African-Enriched Genetic Variants Hold the Key to Treating High Cholesterol

Stephane Castel
Variant Bio
Published in
3 min readJan 29, 2020
Image credit: Getty Images

LDL cholesterol (also known as “bad” cholesterol) is one of the most closely monitored biomarkers due to its strong association with coronary artery disease. Measuring cholesterol is part of standard health check ups across the world, and people from India to Idaho can be overheard asking what they can do to lower their cholesterol levels. Sometimes a person’s cholesterol levels don’t seem to match up with their diet and lifestyle, and for this reason, as a marker of cardiovascular health, cholesterol levels can seem senseless. There are people who eat terribly and haven’t exercised a day in their lives, with healthy levels, and those who eat healthy and hit the gym every day, with stubbornly high levels.

It’s now known that genetics plays a role in determining cholesterol levels, and may be partly to blame for these seemingly senseless levels. In fact, genetics has been directly implicated in extreme cases of very high and very low LDL cholesterol. On the high end, genetic studies of French families with extremely high cholesterol, termed hypercholesterolemia, discovered they had an overactive version of the gene PCSK9, which encodes an enzyme involved in cholesterol metabolism¹. Building on this, researchers in Texas looked for other changes in the PCSK9 gene by studying people with very low levels of cholesterol. They found that people with non-functional versions of the PCSK9 gene had very low levels of cholesterol, exactly mirroring the effects seen in people with the overactive versions².

Genes where versions that increase or decrease function have opposite effects on a trait are compelling targets for therapeutic intervention and can inspire entirely new types of drugs (discussed at length in this great blog). Thus, began the journey to develop PCSK9-inhibitors, which would ultimately become one of the most effective ways to treat high cholesterol³. This drug is an antibody against the PCSK9 protein, which inactivates it, mirroring the version of the gene found in those individuals with very low cholesterol.

Still, this story is not without a few bumps in the road. PCSK9 inhibiting drugs don’t reduce heart attack risk as much as experts expected, and sky high prices have made insurance companies hesitant to cover prescriptions⁴. Nonetheless, there are new versions of the drug on the horizon that will lower costs and reduce the frequency that treatment is needed by using small RNA technology as opposed to antibodies⁵.

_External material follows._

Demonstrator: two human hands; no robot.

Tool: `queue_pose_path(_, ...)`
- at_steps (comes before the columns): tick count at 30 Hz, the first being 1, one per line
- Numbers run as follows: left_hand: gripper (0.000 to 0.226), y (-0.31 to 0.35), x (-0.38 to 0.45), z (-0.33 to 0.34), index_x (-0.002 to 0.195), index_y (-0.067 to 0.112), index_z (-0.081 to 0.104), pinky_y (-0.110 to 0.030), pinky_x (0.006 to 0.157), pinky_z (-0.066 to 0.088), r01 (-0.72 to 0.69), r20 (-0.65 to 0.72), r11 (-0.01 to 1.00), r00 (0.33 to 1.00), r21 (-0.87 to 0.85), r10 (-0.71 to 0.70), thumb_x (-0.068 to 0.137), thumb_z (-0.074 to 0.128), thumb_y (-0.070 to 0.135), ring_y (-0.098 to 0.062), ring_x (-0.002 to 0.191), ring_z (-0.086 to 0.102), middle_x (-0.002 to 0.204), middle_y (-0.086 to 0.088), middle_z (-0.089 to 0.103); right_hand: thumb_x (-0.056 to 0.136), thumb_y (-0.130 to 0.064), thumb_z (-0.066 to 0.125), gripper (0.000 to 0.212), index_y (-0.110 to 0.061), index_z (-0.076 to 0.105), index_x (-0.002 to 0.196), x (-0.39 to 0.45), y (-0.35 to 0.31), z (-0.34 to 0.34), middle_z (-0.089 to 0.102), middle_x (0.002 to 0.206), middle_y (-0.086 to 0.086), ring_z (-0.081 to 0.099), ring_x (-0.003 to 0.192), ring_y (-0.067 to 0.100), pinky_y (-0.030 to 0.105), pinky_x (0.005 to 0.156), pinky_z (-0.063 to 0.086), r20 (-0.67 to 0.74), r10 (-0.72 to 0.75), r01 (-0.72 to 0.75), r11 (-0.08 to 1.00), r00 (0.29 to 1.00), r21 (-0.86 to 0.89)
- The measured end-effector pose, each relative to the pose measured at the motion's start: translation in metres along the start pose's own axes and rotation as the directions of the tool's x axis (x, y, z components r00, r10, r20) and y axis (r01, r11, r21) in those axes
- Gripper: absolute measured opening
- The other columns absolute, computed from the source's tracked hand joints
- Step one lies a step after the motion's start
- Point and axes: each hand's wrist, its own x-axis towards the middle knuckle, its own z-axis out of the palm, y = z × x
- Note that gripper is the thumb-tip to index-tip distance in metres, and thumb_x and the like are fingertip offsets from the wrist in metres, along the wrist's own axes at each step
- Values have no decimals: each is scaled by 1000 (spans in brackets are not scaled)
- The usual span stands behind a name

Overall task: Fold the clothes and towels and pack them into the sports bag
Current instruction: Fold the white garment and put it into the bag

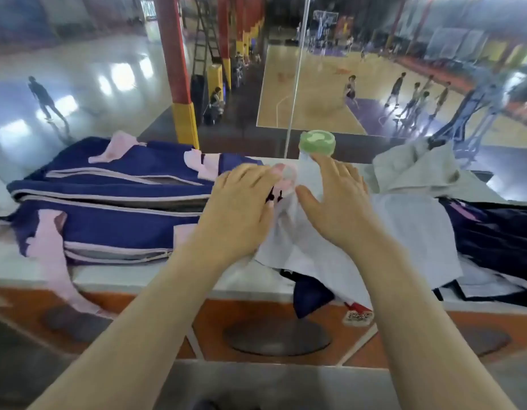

Perhaps one of the most interesting parts of the PCSK9 story is that the Texas study discovered the protective version of the gene in African Americans. In fact, the protective version of the gene is not all that rare among people of African ancestry⁵, being present at a frequency of over 2%. The same protective version is almost entirely absent from people of European ancestry, with a frequency of less than 0.01%. This is a powerful reminder of how vital it is that genetic studies include people of diverse ancestries. This is not just important to help understand population-specific phenomena, but as this story illustrates, to make discoveries that shed light on new biology and ultimately inspire therapies to people of all ancestries.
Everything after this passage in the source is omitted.